== Aim of the exercise ==
All of the data must be retyped exactly, with nothing left out.

== Data block ==
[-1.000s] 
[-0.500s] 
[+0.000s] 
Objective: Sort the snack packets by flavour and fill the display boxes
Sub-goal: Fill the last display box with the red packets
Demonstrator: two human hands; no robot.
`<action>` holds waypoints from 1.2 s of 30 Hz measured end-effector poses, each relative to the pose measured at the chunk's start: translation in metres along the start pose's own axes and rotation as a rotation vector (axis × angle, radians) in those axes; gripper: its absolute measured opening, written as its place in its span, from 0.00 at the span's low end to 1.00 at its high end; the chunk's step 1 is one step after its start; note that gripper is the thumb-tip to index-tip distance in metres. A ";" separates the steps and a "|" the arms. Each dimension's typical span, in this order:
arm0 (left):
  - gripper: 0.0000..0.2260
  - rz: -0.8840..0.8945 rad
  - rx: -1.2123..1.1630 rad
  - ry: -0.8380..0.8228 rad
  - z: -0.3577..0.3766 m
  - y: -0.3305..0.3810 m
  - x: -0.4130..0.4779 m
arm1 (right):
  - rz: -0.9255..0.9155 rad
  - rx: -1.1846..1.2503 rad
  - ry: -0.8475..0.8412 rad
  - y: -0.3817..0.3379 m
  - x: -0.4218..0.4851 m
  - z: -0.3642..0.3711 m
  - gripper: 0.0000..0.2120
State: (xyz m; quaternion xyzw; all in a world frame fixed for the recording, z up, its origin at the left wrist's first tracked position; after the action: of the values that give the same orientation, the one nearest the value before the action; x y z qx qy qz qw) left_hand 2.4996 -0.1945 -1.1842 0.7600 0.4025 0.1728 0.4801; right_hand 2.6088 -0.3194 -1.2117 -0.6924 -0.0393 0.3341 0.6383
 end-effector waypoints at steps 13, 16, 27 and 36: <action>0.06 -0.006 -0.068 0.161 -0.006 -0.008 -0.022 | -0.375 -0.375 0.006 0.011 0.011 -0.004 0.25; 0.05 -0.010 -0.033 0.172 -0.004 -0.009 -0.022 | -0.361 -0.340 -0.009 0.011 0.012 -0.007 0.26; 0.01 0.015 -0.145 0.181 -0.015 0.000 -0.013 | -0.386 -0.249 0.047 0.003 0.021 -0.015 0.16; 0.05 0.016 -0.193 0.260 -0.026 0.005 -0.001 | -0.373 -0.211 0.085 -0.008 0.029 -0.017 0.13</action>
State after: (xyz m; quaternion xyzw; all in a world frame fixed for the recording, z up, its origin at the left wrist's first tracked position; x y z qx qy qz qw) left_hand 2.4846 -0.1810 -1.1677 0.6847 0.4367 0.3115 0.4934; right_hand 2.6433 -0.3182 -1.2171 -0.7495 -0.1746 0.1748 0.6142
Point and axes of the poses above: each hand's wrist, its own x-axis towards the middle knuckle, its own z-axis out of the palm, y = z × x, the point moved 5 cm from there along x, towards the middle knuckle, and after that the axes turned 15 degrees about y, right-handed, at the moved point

== The completed task ==
[-1.000s] 
[-0.500s] 
[+0.000s] 
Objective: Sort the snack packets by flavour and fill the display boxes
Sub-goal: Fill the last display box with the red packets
Demonstrator: two human hands; no robot.
`<action>` holds waypoints from 1.2 s of 30 Hz measured end-effector poses, each relative to the pose measured at the chunk's start: translation in metres along the start pose's own axes and rotation as a rotation vector (axis × angle, radians) in those axes; gripper: its absolute measured opening, written as its place in its span, from 0.00 at the span's low end to 1.00 at its high end; the chunk's step 1 is one step after its start; note that gripper is the thumb-tip to index-tip distance in metres. A ";" separates the steps and a "|" the arms. Each dimension's typical span, in this order:
arm0 (left):
  - gripper: 0.0000..0.2260
  - rz: -0.8840..0.8945 rad
  - rx: -1.2123..1.1630 rad
  - ry: -0.8380..0.8228 rad
  - z: -0.3577..0.3766 m
  - y: -0.3305..0.3810 m
  - x: -0.4130..0.4779 m
arm1 (right):
  - rz: -0.9255..0.9155 rad
  - rx: -1.1846..1.2503 rad
  - ry: -0.8475..0.8412 rad
  - y: -0.3817..0.3379 m
  - x: -0.4218..0.4851 m
  - z: -0.3642..0.3711 m
  - gripper: 0.0000..0.2120
State: (xyz m; quaternion xyzw; all in a world frame fixed for the recording, z up, its origin at the left wrist's first tracked position; after the action: of the values that give the same orientation, the one nearest the value before the action; x y z qx qy qz qw) left_hand 2.4996 -0.1945 -1.1842 0.7600 0.4025 0.1728 0.4801; right_hand 2.6088 -0.3194 -1.2117 -0.6924 -0.0393 0.3341 0.6383
 end-effector waypoints at steps 13, 16, 27 and 36: <action>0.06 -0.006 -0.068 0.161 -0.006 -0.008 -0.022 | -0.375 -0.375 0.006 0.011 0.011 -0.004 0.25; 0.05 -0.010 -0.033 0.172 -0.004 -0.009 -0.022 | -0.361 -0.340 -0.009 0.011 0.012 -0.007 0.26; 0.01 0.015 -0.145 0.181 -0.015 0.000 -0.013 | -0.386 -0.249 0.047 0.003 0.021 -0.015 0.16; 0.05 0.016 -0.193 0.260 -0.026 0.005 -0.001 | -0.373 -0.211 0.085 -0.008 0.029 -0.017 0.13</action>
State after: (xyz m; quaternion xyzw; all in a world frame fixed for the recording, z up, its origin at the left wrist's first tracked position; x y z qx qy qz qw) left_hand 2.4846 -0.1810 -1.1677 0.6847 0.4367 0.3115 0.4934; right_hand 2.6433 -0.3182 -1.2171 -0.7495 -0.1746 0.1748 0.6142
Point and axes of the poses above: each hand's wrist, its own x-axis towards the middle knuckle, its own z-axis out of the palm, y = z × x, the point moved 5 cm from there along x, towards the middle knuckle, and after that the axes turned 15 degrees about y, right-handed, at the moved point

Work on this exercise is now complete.